I don’t think we’ve hidden the ball on impending free agent Jake Arrieta’s status with the Cubs: although the two sides have said publicly that they’re open to an extension, there are too many headwinds right now to actually complete a deal.
Arrieta is but a year away from free agency at this point, will pitch this season at age 31, has already made some pretty solid bank in his career, and is one year removed from a historically great season. Add all that up, and, even as the Cubs are going to be in serious need of pitching after 2017, it doesn’t make for an easy extension negotiation.
To that end, Jon Heyman reports that the Cubs did speak with Arrieta’s agent Scott Boras this spring, but there was “no traction” in the talks. The Cubs, Heyman suggests, don’t want to go beyond four years in an extension (unclear whether that includes 2017), while Arrieta is seeking a “mega deal along the lines of the Max Scherzer contract with the Nats.” That deal, of course, was seven years and $210 million (albeit with sizable deferrals that probably took the actual value under $200 million), in part because Scherzer was heading only into his age 30 season at the time.
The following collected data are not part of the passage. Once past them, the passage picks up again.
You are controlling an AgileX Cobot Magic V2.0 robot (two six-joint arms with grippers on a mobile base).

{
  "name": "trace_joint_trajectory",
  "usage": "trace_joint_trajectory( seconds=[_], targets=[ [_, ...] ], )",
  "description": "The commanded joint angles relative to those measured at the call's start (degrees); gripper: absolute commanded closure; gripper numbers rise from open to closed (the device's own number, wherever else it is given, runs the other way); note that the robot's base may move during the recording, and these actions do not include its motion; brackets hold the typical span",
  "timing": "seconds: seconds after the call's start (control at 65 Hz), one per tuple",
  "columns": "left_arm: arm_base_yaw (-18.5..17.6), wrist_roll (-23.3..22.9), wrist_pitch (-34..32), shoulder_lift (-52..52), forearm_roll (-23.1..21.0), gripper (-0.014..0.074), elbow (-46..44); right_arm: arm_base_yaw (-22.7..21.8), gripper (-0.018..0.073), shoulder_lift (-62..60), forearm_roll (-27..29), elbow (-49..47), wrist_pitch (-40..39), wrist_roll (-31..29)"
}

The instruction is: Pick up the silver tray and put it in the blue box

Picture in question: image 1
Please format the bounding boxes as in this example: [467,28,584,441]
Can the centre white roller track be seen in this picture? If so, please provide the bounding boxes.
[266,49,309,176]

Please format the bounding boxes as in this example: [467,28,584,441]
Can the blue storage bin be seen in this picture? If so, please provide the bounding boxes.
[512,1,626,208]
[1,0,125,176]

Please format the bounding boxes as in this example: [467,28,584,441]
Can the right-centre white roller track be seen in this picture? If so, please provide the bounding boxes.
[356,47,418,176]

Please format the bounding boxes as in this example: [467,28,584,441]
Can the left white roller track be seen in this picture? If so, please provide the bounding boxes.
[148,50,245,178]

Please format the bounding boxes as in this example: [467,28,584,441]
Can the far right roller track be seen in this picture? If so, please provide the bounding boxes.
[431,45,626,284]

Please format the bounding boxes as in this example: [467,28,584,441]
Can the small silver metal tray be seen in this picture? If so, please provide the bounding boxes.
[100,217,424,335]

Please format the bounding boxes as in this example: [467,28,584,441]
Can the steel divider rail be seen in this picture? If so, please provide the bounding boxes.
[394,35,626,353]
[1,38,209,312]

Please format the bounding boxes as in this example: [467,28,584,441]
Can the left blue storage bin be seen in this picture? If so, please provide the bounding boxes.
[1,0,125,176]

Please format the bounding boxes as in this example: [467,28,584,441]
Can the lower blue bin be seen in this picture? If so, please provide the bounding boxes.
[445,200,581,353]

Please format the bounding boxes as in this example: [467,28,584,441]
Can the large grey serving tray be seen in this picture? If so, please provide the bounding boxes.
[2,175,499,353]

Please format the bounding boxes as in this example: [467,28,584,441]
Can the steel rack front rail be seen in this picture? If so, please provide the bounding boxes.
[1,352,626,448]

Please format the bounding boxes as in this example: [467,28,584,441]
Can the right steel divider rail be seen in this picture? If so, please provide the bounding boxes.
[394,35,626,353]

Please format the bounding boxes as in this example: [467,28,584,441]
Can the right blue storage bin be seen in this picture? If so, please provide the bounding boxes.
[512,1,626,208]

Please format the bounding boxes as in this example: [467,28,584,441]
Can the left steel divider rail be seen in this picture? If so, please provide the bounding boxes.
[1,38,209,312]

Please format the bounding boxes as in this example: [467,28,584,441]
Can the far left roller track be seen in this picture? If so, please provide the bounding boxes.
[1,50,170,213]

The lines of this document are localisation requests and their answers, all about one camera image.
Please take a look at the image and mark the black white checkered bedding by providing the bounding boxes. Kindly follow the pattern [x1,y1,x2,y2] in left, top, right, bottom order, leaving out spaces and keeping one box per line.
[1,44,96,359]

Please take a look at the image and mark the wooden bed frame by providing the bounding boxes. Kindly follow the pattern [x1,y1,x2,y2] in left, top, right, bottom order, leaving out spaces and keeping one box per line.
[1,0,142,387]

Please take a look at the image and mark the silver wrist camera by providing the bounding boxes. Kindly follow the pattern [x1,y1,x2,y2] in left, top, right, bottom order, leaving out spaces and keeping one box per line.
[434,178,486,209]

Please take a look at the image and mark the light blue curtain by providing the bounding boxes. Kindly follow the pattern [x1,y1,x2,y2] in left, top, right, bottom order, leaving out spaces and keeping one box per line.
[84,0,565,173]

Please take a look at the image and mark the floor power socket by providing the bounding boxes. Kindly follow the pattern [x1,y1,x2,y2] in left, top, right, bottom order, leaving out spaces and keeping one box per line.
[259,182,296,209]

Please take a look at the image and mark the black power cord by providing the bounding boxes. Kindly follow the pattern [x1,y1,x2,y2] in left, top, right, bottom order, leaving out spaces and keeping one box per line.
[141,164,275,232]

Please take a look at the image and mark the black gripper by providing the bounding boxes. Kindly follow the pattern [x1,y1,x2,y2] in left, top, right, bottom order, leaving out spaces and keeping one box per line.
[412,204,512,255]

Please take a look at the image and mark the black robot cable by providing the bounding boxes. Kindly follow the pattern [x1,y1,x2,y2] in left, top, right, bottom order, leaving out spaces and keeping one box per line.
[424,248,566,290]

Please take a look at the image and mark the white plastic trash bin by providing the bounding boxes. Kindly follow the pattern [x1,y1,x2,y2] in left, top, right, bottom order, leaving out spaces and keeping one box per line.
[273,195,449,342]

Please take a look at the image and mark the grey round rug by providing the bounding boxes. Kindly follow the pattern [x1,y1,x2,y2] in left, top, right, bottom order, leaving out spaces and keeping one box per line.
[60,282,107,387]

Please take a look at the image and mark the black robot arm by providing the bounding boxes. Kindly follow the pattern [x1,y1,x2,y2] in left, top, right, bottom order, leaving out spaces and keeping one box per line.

So, setting aside an extension – because the Cubs are not going to sign Arrieta to a seven-year, $210 million deal a year before free agency – how much could Arrieta get in free agency?
Sahadev Sharma dug into that question in a great read over at The Athletic:
— The Athletic (@TheAthleticChi) March 4, 2017
You’ll want to read for the full context, but the short version is probably what you’d expect: the reasonable range of contracts for Arrieta is a relatively huge swing, depending on how he pitches in 2017. With another great season, Arrieta probably does approach that $30 million AAV figure, even in a deeper free agent class. With another 2016-like season, he probably settles somewhere in the mid-$20 million range. And if he gets hurt or tanks? All bets are off, though that’s true for virtually all pitchers.
Interestingly, Scherzer turned down what was believed at the time to be a really substantial extension offer from the Tigers – six years, $144 million – in the spring before free agency. If the Cubs made a similar offer to Arrieta right now, it would be an entirely reasonable offer … and it would be entirely understandable if Arrieta declined, just as Scherzer did.
Hopefully he pitches exceptionally well again in 2017, and the Cubs are the beneficiary – and Arrieta cashes in.
Whether that would be with the Cubs or a new team remains to be seen. But, either way, Arrieta has gotten himself into position for a huge payday.